# Required action
The reply must contain exactly the lines below from the one with "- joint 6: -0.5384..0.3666" down to the one with "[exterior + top", both included, and nothing more; please omit the pictures.

Stored dataset items
☆ ☆ ☆ ☆ ☆

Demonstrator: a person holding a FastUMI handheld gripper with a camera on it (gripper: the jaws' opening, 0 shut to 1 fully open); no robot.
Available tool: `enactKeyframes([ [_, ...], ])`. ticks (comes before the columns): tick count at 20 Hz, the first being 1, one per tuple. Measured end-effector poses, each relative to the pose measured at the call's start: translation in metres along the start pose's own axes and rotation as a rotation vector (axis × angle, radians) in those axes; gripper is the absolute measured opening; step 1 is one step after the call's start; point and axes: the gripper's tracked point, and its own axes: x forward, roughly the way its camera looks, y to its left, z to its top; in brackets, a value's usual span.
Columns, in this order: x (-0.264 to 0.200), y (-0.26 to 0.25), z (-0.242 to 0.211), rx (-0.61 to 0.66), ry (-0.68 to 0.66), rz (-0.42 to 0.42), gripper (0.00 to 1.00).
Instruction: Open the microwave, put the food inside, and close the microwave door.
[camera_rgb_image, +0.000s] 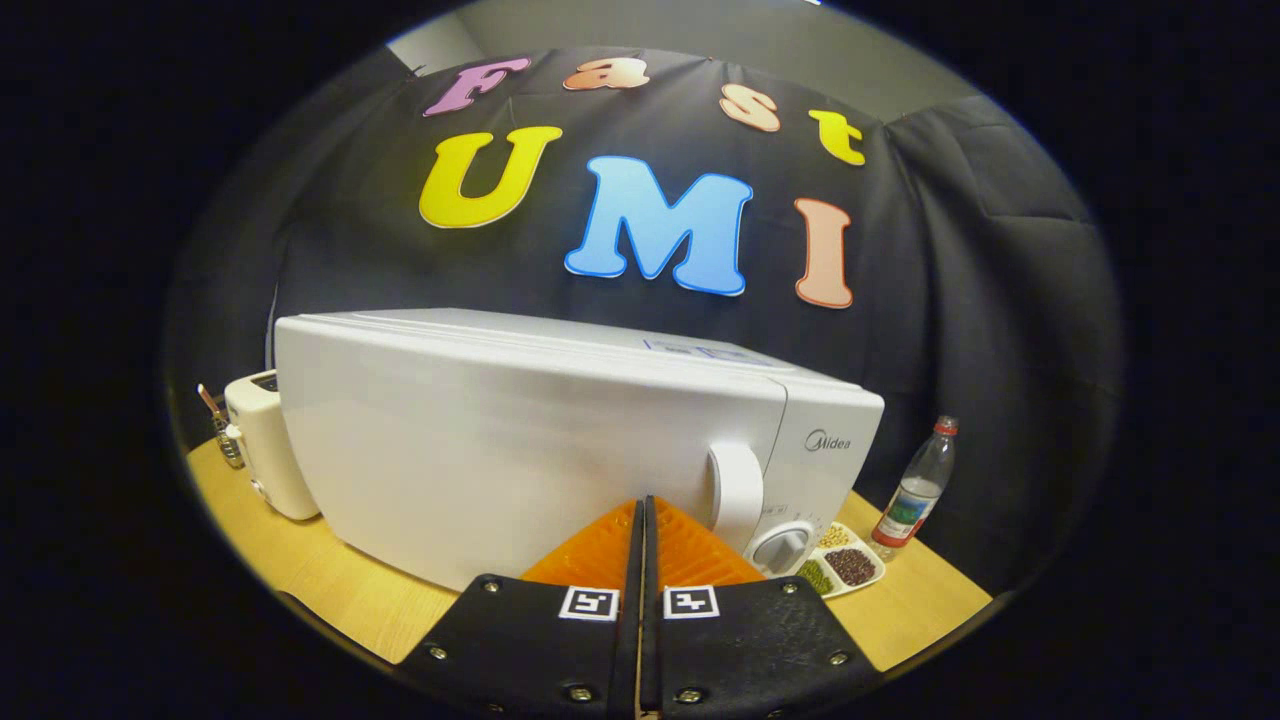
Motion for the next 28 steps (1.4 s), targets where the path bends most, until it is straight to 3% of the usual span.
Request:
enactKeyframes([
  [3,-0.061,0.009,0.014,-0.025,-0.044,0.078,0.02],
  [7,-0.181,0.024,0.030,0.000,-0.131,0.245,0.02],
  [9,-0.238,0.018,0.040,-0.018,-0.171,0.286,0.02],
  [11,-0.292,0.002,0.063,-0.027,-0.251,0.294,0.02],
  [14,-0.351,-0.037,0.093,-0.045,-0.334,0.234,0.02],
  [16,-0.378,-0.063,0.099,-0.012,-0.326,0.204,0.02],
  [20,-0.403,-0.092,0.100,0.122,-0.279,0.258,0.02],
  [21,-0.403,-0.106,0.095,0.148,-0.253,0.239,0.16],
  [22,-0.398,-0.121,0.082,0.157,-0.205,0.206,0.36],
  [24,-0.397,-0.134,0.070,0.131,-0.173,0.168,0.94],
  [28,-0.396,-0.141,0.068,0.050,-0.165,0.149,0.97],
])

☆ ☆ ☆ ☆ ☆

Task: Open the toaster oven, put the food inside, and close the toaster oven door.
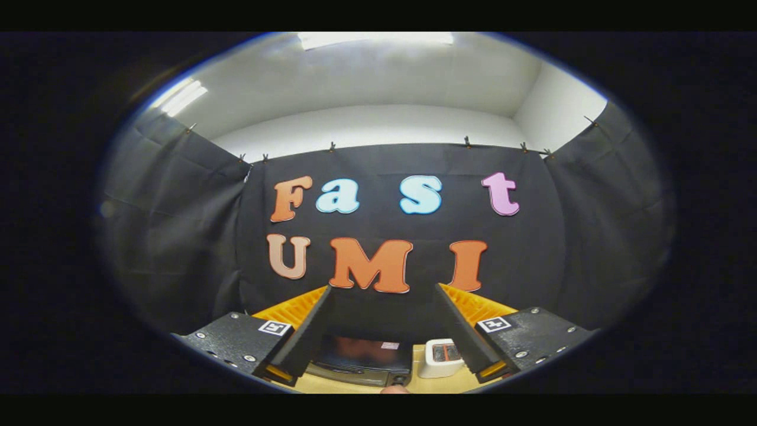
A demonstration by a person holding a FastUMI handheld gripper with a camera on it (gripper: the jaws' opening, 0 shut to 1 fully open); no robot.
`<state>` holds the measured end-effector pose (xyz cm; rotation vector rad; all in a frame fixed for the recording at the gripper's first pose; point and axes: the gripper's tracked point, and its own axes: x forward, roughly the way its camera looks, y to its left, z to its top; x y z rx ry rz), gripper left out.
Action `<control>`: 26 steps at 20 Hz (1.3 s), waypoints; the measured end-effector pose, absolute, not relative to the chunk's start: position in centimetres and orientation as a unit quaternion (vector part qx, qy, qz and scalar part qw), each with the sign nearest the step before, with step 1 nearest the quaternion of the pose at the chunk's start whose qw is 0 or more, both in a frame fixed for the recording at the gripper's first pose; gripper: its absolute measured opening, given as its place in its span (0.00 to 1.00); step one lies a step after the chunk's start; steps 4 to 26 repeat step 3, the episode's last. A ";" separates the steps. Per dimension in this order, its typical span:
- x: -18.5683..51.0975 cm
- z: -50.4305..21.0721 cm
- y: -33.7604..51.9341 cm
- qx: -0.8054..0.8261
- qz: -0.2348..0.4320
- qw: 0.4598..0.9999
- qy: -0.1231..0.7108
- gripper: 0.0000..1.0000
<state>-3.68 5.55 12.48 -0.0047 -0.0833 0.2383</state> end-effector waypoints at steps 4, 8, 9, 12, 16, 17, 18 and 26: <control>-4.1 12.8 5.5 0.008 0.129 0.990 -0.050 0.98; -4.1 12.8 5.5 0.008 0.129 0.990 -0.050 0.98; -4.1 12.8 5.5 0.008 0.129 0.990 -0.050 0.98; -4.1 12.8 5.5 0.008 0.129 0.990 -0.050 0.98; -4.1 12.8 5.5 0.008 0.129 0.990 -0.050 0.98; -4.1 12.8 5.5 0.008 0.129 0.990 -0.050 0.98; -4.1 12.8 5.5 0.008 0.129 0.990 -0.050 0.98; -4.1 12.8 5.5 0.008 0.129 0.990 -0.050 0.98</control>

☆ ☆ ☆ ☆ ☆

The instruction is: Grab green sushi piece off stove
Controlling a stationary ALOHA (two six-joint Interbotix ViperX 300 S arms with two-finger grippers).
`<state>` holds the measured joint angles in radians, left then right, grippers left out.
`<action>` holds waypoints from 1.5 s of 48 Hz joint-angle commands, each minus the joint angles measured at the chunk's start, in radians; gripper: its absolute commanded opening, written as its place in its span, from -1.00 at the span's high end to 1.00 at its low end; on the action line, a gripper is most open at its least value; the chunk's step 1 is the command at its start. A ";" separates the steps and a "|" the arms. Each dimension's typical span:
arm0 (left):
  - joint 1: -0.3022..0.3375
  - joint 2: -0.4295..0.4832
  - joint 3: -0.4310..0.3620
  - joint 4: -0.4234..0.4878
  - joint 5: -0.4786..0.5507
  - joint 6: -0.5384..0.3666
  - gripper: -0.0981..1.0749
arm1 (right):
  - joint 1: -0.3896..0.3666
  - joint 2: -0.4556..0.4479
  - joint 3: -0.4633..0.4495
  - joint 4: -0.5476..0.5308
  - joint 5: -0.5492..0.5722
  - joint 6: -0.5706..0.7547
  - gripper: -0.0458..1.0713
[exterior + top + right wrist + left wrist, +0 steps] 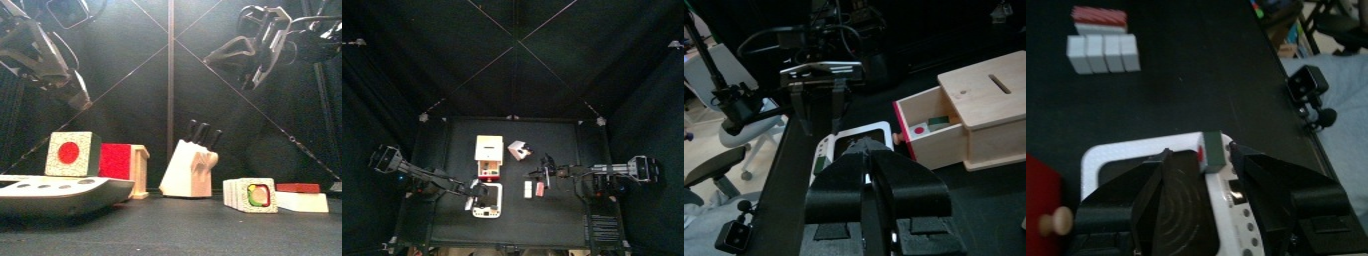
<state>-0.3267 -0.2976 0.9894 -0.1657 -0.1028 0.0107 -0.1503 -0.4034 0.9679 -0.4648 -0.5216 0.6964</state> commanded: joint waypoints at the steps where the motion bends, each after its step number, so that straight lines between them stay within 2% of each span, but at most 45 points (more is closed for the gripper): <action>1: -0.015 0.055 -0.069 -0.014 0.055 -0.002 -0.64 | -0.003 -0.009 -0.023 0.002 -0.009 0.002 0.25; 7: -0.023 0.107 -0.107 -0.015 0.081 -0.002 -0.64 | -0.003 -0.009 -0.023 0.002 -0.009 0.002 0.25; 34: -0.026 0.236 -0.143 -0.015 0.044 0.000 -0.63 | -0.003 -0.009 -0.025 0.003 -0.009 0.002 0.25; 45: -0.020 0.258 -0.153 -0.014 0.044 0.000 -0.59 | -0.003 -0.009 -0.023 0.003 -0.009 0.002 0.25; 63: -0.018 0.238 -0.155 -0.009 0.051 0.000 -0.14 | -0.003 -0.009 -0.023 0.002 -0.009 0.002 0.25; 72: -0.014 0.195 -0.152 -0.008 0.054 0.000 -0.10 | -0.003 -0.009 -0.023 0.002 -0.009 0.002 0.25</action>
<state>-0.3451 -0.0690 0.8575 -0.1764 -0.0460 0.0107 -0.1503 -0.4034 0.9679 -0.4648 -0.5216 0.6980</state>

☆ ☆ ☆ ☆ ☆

# The completed task
  - joint 6: -0.5384..0.3666
  - gripper: -0.0981..1.0749
arm1 (right):
  - joint 1: -0.3896..0.3666
  - joint 2: -0.4556..0.4479
  - joint 3: -0.4633..0.4495
  - joint 4: -0.5476..0.5308
  - joint 5: -0.5492..0.5722
  - joint 6: -0.5706..0.7547
  - gripper: -0.0458..1.0713
[exterior + top + right wrist + left wrist, +0 steps] 

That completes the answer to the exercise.